About this task: Below are lines of data; restate word for word those running from the line containing "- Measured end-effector" to the line containing "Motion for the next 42", inclusive, and no others.
== Records for processing
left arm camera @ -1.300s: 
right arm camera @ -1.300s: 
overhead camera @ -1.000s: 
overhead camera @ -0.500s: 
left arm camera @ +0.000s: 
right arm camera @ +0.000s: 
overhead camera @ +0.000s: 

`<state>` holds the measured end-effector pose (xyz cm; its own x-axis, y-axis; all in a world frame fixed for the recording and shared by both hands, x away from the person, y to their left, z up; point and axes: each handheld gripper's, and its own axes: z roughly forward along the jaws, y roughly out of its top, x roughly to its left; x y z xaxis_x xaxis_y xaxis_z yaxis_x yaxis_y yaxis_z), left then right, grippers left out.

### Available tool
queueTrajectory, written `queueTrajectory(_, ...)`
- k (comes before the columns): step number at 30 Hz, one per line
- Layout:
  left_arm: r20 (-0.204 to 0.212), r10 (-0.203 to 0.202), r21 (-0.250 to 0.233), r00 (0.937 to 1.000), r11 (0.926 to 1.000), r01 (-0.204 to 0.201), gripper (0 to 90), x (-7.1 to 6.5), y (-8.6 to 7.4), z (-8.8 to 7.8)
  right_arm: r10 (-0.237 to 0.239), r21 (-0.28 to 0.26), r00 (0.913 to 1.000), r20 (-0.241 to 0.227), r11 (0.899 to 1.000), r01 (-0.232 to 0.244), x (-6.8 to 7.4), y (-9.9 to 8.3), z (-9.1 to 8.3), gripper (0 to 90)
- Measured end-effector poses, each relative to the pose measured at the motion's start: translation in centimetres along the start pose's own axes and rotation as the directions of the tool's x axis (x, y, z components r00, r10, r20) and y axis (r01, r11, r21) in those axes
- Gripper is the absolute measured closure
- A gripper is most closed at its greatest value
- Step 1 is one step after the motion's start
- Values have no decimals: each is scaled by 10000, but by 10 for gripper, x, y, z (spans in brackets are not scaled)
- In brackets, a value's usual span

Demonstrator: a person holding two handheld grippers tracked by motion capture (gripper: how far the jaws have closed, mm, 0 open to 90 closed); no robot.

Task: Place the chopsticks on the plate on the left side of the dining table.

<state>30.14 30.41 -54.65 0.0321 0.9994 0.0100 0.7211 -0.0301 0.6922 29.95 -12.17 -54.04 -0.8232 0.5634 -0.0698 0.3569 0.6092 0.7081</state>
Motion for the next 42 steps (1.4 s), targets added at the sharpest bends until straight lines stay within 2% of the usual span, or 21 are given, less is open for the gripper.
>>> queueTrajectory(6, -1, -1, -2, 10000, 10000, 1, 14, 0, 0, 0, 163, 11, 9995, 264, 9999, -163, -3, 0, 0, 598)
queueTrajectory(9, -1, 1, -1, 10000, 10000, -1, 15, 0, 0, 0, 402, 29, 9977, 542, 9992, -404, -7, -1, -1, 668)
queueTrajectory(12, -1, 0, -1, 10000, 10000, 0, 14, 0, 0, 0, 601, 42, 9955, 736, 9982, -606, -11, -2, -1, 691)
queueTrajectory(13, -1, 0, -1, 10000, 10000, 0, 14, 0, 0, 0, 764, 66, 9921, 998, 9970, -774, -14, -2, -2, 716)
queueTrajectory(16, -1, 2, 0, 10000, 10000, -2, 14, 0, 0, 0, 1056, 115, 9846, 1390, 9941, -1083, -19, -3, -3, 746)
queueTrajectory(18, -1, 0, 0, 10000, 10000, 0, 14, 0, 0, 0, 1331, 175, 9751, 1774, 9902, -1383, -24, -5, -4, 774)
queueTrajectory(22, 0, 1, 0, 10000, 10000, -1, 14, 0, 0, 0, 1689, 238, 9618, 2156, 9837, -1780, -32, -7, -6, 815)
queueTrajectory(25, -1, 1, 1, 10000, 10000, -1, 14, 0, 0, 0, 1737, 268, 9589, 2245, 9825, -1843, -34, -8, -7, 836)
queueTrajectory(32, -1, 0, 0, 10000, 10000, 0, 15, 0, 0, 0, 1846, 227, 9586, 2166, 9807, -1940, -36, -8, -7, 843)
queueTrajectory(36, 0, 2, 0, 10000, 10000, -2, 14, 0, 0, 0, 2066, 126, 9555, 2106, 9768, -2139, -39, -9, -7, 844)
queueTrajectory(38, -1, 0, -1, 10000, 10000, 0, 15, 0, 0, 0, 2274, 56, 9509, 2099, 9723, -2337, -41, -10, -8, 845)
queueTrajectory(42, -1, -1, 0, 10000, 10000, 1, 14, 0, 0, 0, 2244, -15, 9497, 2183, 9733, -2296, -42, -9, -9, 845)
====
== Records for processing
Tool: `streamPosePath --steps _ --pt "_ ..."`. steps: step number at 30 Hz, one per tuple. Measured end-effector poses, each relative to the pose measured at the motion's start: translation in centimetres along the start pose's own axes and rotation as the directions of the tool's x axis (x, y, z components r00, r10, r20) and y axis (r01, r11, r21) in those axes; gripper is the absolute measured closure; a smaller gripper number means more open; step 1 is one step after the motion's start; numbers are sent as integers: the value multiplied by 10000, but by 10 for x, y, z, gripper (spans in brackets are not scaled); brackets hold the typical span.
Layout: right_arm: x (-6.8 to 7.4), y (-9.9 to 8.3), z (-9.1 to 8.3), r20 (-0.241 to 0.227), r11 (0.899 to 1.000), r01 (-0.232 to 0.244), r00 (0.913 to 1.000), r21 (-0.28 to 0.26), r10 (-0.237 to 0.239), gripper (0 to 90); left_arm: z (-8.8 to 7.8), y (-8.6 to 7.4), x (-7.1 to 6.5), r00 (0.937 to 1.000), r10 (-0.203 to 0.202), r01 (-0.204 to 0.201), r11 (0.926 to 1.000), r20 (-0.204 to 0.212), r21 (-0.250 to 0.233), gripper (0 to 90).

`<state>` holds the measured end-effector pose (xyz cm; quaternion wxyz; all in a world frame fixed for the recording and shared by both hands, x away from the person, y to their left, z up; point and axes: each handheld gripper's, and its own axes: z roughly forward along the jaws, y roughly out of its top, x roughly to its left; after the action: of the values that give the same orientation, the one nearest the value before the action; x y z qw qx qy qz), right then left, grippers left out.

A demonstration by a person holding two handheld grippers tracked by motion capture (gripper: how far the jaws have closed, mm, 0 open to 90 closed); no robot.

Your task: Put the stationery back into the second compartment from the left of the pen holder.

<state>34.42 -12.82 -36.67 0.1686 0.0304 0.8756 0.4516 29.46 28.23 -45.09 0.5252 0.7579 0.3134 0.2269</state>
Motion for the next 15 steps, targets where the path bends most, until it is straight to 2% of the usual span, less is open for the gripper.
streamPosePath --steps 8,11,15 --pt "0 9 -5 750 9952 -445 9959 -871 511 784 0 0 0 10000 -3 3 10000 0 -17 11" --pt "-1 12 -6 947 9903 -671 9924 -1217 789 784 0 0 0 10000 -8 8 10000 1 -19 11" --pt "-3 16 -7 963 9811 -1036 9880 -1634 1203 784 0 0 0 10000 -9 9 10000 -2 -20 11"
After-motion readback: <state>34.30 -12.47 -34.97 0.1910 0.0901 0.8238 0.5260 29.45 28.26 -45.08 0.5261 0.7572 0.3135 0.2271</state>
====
Solution to the problem:
- Measured end-effector poses, each relative to the pose measured at the motion's start: translation in centimetres along the start pose's own axes and rotation as the directions of the tool's x axis (x, y, z components r00, r10, r20) and y axis (r01, r11, r21) in those axes
- Gripper is the absolute measured closure
- A gripper is most closed at its greatest value
- Step 1 is one step after the motion's start
- Values have no decimals: each is scaled by 10000, but by 10 for gripper, x, y, z (spans in brackets are not scaled)
- In brackets, a value's usual span

Demonstrator: a person holding two handheld grippers tracked by motion capture (gripper: how far the jaws have closed, mm, 0 open to 90 closed); no robot.

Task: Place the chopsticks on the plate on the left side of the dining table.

<state>30.14 30.41 -54.65 0.0321 0.9994 0.0100 0.7211 -0.0301 0.6922 29.95 -12.17 -54.04 -0.8232 0.5634 -0.0698 0.3569 0.6092 0.7081</state>
Motion for the next 42 steps (1.4 s), targets added at the sharpest bends until straight lines stay within 2% of the usual span, or 21 are given, less is open for the gripper.

No further answer is required.